It dawns on me. “So you want to protect me.”

His whole expression is so helpless and entreating as he looks at me, and one hidden camera after another, the pieces of his obsession slowly click into place. I feel … the way I feel is … 

_Warm._

_Wanted._

_Desired._

Suddenly I notice not only the color of his eyes, but the energy in his face, the way his nose is long and strong, and the way his brow juts forward in a way that feels proud, but could turn menacing in a moment.

“You love me,” I confess aloud to the packed room. The world keeps turning around us, unheeding. 

Meanwhile, his eyes shift with something that could only be described as _hope._

“Why?” I say in response to the unspoken _yes._

His answer doesn’t matter to me. It’s just a question to buy me time as I come to grips with the forbidden fact that I _want_ him, too.

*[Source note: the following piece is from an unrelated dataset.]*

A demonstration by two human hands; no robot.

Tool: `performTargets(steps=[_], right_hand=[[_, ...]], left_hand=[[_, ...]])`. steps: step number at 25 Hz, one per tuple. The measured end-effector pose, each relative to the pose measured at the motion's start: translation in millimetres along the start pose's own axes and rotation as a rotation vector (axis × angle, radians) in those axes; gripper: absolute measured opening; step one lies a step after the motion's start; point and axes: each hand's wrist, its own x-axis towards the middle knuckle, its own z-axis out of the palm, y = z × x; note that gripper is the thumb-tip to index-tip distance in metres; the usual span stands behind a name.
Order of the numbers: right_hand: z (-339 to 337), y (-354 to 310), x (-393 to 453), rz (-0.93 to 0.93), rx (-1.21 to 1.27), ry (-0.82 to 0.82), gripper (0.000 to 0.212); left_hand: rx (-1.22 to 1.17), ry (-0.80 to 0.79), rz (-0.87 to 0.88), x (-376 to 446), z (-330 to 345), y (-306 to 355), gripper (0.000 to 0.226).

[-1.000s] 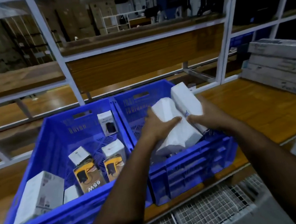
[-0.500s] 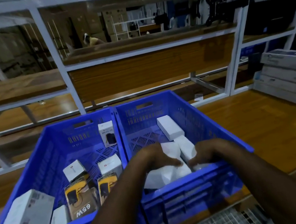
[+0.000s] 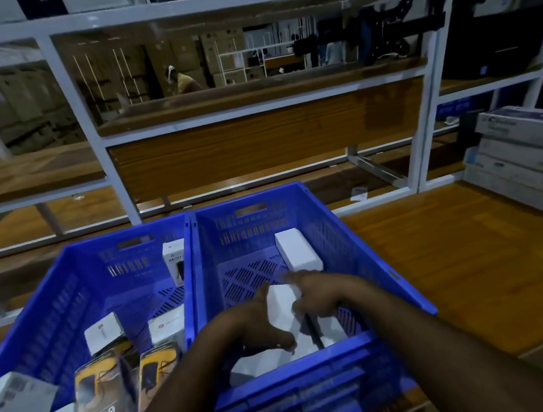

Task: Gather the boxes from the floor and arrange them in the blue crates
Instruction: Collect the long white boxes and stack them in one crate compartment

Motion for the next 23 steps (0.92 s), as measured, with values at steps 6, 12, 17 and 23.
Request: performTargets(steps=[6, 12, 17, 23], right_hand=[[-15.4, -3.8, 13.5, 0.002, -0.031, -0.176, 0.09], [-13.3, 9.4, 23.7, -0.096, 0.16, 0.023, 0.049], [-9.6, 17.1, 43.1, -0.073, 0.108, -0.063, 0.052], [-1.1, 5.6, 54.0, -0.135, -0.189, -0.259, 0.042]], left_hand=[[-0.186, 0.039, -0.004, 1.7, -3.9, -3.7, 0.115], [-0.441, 0.141, -0.007, -2.5, -13.2, -9.3, 0.093], [-1.195, 0.152, 0.084, -20.6, -32.7, -6.1, 0.051], [-1.839, 0.11, 0.232, -1.0, -42.3, -0.7, 0.051]])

“You’re _so_ beautiful.” He is leaning uncomfortably forward over the table, hands wedged between his knees and hair waving frantically over his forehead. Even though his mouth is closed, it feels like he is panting. The words fly from his lips as though his thoughts are moving too quickly for him to stop them.

He is saying something about how I look when I’m sleeping when I interrupt him. “Jason.” 

He shuts up immediately, pressing his lips together to prevent any noise.

“Jason, I need to use the bathroom.” I tilt my head demurely to see if he understands me.

His face doesn’t change. I get up slowly and straighten my skirt. Then I run my hands down my ass to pretend like I’m straightening wrinkles back there. 

I can tell something starts to register when I see his hands rub incessantly over his thighs.

I take a deep breath before giving him my biggest smile and playing with the hem of my shirt like I want to lift it up.

“Can you meet me?” I put my lip between my teeth, knowing how it makes me look. I let him watch me as my eyes travel down his body. 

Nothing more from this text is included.